Lack of 24/7 cath lab not a factor in Waterford man’s death

Bernardette Power says last words to her husband Thomas (40) were ‘love you, see you in Cork’

University Hospital Waterford. File photograph: Google Street View.

University Hospital Waterford. File photograph: Google Street View.

 

The lack of a 24/7 catherisation laboratory at University Hospital Waterford (UHW) had no impact on the survival chances of a farmer who died while being transferred by ambulance to Cork, an inquest has heard.

Dr Ross Murphy, a consultant cardiologist at St Vincent’s Hospital in Dublin, reviewed the treatment of Thomas Power (40) at University Hospital Waterford when he presented there on June 18th, 2017.

He found that Mr Power had suffered such a severe tear to his heart muscle that only immediate full open heart surgery could have saved him.

Speaking after the inquest, Mr Power’s widow Bernadette urged the Government to improve cardiac services in the southeast. She called for the provision of a second cath lab at UHW so as to provide 24/7 cardiac cover.

Mr Power’s parents, Michael and Eileen, and his sisters, Joan and Catherine, said the deceased was disadvantaged by the lack of proper cardiac services in Waterford.

“He did not have access to a full cardiac centre – give this to the people of the southeast, it’s what they deserve and give it to them now,” the family said after Cork City Coroner, Philip Comyn, extended his sympathies on their loss.
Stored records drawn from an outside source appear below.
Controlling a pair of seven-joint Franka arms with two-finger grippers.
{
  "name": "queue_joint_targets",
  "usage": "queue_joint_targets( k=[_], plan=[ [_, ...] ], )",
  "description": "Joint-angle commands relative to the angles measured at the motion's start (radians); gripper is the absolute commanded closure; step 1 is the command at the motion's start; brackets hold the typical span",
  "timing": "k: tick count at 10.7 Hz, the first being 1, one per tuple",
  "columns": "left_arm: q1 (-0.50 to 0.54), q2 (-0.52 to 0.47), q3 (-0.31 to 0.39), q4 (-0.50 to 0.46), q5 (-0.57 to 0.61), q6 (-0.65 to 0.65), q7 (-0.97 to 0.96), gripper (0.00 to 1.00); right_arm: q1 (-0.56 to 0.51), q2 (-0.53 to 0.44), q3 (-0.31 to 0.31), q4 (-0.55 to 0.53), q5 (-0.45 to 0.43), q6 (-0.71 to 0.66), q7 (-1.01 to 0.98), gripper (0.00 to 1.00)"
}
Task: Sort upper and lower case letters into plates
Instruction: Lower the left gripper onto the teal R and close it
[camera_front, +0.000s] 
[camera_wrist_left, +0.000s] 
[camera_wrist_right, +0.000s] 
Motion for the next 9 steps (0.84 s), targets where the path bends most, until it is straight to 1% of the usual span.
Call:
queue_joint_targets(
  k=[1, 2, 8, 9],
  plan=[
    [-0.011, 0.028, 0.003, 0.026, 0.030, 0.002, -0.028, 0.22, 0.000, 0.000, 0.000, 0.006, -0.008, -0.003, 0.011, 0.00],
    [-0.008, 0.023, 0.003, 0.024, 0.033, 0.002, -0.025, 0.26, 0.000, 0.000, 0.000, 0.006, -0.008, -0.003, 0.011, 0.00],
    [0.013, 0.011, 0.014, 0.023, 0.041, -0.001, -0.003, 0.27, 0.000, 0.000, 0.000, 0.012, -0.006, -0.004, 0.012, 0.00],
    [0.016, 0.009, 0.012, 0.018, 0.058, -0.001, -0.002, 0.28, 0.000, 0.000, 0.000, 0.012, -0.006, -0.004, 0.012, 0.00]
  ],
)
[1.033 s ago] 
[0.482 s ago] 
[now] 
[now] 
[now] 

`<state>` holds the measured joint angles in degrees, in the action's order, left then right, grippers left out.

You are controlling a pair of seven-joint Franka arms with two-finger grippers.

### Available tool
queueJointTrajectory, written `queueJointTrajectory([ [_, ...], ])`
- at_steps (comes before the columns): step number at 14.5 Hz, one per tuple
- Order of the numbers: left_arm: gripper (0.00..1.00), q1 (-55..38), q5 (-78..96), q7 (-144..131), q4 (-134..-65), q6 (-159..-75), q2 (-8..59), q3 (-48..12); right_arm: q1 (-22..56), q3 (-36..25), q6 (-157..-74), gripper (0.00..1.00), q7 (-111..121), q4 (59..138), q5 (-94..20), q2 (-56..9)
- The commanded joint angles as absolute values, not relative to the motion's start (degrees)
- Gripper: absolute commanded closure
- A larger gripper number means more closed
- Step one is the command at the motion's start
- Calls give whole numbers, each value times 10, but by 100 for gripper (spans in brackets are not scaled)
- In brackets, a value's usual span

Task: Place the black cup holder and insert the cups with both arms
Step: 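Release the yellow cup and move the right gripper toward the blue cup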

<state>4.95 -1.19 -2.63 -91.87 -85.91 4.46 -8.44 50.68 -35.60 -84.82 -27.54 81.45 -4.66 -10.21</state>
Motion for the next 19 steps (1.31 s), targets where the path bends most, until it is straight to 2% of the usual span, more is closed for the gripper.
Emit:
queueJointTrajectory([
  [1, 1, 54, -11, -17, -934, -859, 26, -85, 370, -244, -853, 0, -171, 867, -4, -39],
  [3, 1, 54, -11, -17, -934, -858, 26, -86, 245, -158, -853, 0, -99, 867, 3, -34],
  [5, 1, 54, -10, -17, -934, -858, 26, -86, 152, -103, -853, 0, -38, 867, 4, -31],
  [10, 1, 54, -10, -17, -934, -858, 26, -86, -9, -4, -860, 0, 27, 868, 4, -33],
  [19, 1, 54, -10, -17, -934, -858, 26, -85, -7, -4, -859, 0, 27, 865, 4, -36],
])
Dr Murphy had earlier acknowledged that the cath lab was open at UHW between 9am and 5pm on Monday to Friday to provide procedures such as stenting but that the hospital did not offer full cardiac thoracic surgery, which is only available at hospitals in Dublin, Cork and Galway.

Significantly weakened

The inquest at Cork City Coroner’s Court heard from assistant State pathologist Dr Margaret Bolster, who said that Mr Power had suffered a heart attack some three to seven days before presenting with pains in his chest at UHW on June 18th. This had significantly weakened his heart muscle and subsequently led to a rupture, she said.

Dr Bolster said that the risk of rupture is greater after a heart attack as the tissue is weakened, and the rupture in Mr Power’s case led to a large amount of blood – around 400ml – gathering around the heart which would affect its ability to pump blood.

Dr Murphy said a 3cm rupture was so severe that stenting was not an option and Mr Power would either have had to have the blood drained immediately with a tap or undergo full open heart surgery within two to five minutes at a full cardiac surgery centre to have had any chance of survival.

The only designated cardiac surgery centres are at the Mater Hospital and St James’s Hospital in Dublin; Cork University Hospital; and University Hospital Galway.

Dr Murphy’s opinion was by echoed by interventional cardiologist at UHW, Dr John O’Dea, who said that the rupture in Mr Power’s case was so severe that he required full open heart surgery but even then there was no guarantee of survival.

Both Dr Murphy and Dr O’Dea said the fact that medical staff and paramedics in the ambulance carrying Mr Power to CUH ran out of adrenaline after administering six doses was of no consequence as adrenaline and CPR were of no use in the case of such a severe heart rupture.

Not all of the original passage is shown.